Go through the entries below and print, exactly, the lines starting at the one with "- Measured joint" and ending at the one with "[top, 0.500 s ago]", keeping both ends and no others.
-.-.-
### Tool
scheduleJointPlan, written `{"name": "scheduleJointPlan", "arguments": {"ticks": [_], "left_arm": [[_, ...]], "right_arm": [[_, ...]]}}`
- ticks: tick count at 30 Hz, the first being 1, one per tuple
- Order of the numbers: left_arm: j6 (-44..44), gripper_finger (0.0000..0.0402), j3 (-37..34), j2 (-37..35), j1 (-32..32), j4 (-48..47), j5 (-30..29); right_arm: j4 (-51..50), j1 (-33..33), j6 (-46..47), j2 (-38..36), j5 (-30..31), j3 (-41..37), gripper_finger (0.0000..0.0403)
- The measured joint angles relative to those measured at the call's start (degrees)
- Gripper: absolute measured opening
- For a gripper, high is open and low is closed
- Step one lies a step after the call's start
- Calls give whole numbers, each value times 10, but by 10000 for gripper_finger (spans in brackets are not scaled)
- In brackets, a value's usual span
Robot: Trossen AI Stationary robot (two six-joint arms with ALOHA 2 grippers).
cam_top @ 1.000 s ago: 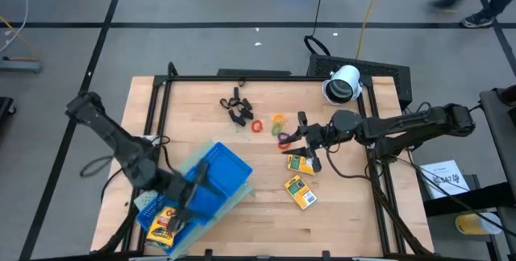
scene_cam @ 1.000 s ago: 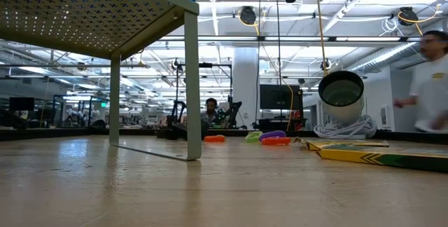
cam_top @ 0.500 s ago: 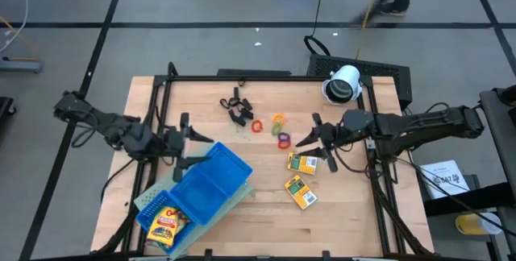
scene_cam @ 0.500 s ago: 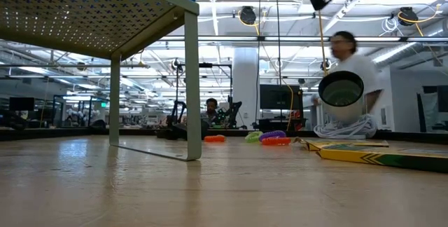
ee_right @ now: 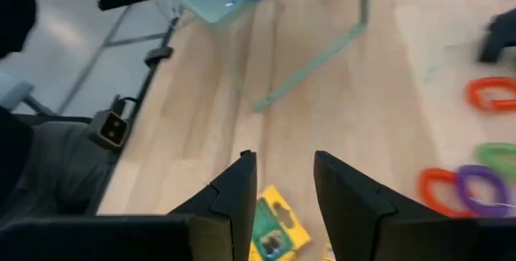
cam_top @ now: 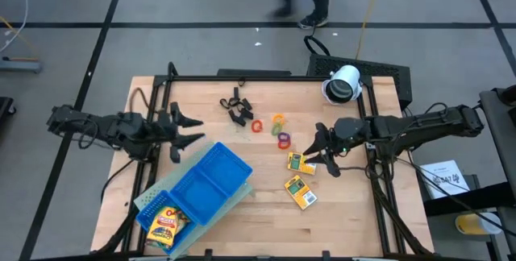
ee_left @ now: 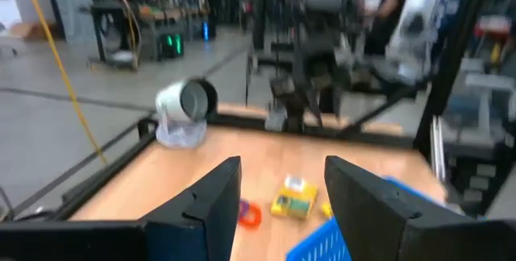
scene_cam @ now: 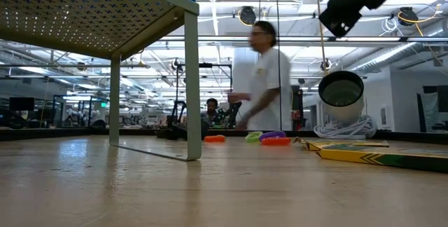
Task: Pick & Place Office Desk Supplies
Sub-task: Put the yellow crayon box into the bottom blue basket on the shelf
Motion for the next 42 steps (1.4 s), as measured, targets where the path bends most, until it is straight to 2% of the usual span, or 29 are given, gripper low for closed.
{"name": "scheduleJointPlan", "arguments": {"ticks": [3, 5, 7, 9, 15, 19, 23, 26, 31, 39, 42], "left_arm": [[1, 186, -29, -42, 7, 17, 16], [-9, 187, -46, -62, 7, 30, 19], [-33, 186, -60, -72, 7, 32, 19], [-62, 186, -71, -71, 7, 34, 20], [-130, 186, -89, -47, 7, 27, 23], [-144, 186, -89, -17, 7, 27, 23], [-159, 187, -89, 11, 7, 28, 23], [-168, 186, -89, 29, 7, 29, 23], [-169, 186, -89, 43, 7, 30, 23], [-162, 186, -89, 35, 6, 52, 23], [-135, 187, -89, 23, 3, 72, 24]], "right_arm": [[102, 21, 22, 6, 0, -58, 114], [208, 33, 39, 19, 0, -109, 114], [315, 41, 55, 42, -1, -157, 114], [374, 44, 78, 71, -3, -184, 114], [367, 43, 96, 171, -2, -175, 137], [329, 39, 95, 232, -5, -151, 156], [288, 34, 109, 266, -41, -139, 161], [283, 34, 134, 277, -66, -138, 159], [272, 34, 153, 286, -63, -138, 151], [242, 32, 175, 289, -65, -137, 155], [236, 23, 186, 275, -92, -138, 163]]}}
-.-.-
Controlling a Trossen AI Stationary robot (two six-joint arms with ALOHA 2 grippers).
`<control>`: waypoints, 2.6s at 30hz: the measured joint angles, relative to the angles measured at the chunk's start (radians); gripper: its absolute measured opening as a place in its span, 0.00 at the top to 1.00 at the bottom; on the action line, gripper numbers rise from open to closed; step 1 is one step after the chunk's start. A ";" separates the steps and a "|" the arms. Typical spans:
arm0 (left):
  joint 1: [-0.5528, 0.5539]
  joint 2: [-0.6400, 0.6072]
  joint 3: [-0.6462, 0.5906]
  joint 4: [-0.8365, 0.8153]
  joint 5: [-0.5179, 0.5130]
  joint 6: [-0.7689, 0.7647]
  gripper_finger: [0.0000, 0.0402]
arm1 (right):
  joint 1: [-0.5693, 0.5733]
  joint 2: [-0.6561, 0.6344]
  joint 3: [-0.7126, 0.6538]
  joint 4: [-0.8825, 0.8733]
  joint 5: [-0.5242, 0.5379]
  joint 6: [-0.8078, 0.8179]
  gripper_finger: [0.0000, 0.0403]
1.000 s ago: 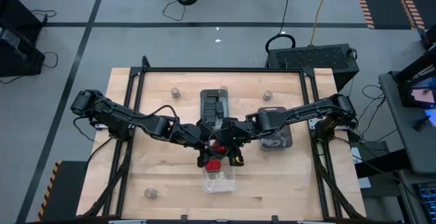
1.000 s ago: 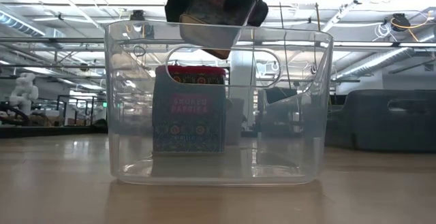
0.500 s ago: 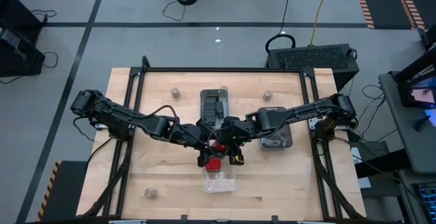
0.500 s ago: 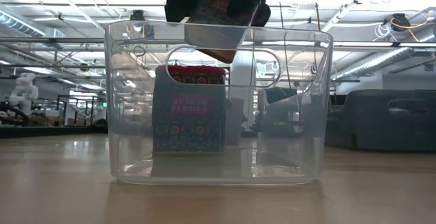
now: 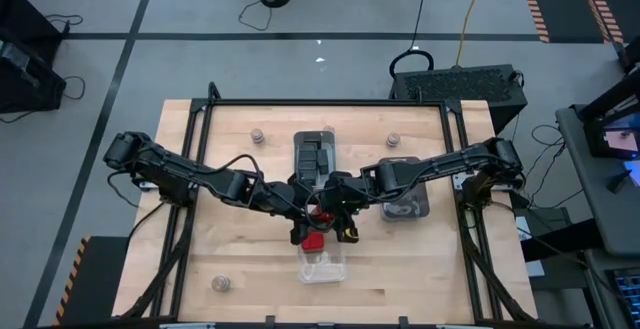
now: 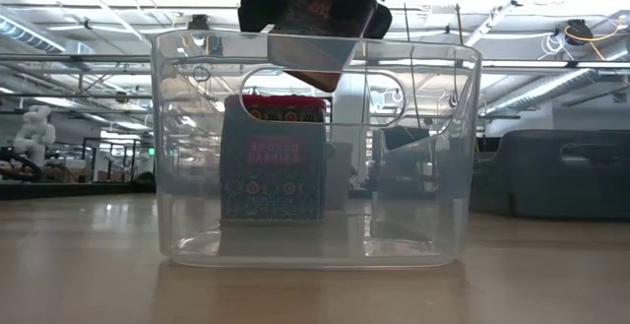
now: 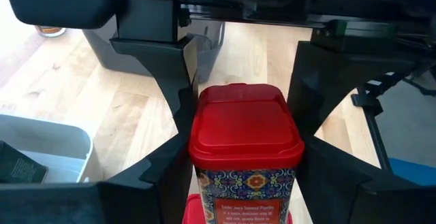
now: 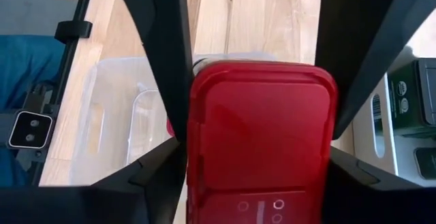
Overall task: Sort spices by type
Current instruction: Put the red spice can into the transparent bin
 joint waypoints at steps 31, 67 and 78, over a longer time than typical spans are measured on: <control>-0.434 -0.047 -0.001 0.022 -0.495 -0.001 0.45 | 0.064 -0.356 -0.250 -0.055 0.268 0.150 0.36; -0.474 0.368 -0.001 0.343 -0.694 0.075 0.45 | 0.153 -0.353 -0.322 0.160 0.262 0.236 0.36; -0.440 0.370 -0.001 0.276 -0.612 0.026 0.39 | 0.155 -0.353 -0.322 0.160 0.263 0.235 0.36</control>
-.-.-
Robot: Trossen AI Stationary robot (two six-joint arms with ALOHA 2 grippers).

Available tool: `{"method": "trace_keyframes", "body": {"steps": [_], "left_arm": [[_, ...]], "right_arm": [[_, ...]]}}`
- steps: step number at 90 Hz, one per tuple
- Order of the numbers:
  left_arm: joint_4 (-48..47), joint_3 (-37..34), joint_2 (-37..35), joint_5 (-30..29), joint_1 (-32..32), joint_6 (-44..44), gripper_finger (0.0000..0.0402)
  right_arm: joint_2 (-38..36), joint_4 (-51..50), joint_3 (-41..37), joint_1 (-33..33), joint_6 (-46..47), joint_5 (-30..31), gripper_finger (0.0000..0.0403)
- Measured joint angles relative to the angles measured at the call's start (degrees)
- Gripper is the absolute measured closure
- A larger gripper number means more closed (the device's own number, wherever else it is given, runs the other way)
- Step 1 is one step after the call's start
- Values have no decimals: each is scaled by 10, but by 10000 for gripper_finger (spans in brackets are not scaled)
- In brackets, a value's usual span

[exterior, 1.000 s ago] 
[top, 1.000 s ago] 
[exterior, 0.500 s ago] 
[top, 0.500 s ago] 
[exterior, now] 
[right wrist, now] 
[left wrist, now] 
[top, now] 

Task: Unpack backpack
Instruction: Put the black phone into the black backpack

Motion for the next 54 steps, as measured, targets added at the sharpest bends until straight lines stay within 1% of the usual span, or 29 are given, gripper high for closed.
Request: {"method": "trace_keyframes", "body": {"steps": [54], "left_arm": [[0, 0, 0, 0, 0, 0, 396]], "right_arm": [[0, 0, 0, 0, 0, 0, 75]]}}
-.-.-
> _WRITTEN RESPONSE_
- Measured joint angles relative to the angles measured at the call's start (degrees)
- Gripper is the absolute measured closure
- A larger gripper number means more closed (the device's own number, wherever else it is given, runs the other way)
- Step 1 is one step after the call's start
- Values have no decimals: each is scaled by 10, but by 10000 for gripper_finger (spans in brackets are not scaled)
- In brackets, a value's usual span

[exterior, 1.000 s ago] 
[top, 1.000 s ago] 
[exterior, 0.500 s ago] 
[top, 0.500 s ago] 

This answer has been written out in full.